- [Your goal] Only a number is required: how many lines of the material contain the word "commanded"?

- [Dataset extract]

_ _ _ _ _

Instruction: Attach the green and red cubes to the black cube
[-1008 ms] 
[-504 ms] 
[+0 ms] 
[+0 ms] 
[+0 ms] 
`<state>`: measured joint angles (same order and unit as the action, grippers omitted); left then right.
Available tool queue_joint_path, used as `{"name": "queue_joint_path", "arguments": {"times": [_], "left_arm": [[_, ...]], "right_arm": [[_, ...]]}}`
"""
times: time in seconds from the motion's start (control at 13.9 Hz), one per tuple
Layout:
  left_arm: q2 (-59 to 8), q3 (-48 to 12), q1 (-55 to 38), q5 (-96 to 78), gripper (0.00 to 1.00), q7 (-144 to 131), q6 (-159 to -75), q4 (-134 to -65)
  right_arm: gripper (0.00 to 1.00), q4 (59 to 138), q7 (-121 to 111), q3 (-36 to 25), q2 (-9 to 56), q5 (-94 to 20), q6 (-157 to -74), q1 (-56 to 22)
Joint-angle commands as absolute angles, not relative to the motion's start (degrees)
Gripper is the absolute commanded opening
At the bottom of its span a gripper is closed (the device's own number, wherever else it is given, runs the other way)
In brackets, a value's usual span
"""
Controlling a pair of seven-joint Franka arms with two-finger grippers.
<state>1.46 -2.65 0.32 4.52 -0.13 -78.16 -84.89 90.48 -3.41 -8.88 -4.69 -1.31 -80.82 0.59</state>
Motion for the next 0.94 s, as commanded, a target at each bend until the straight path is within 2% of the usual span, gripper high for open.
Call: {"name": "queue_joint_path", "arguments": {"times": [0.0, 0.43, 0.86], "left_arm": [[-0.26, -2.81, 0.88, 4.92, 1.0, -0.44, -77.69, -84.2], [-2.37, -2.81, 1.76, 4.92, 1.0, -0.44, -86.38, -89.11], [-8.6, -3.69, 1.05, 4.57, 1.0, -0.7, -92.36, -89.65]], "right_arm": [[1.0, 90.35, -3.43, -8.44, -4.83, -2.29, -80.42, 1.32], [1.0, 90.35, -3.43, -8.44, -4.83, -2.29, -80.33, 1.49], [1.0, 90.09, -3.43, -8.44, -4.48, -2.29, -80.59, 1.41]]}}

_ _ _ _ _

- [Answer to the problem] 2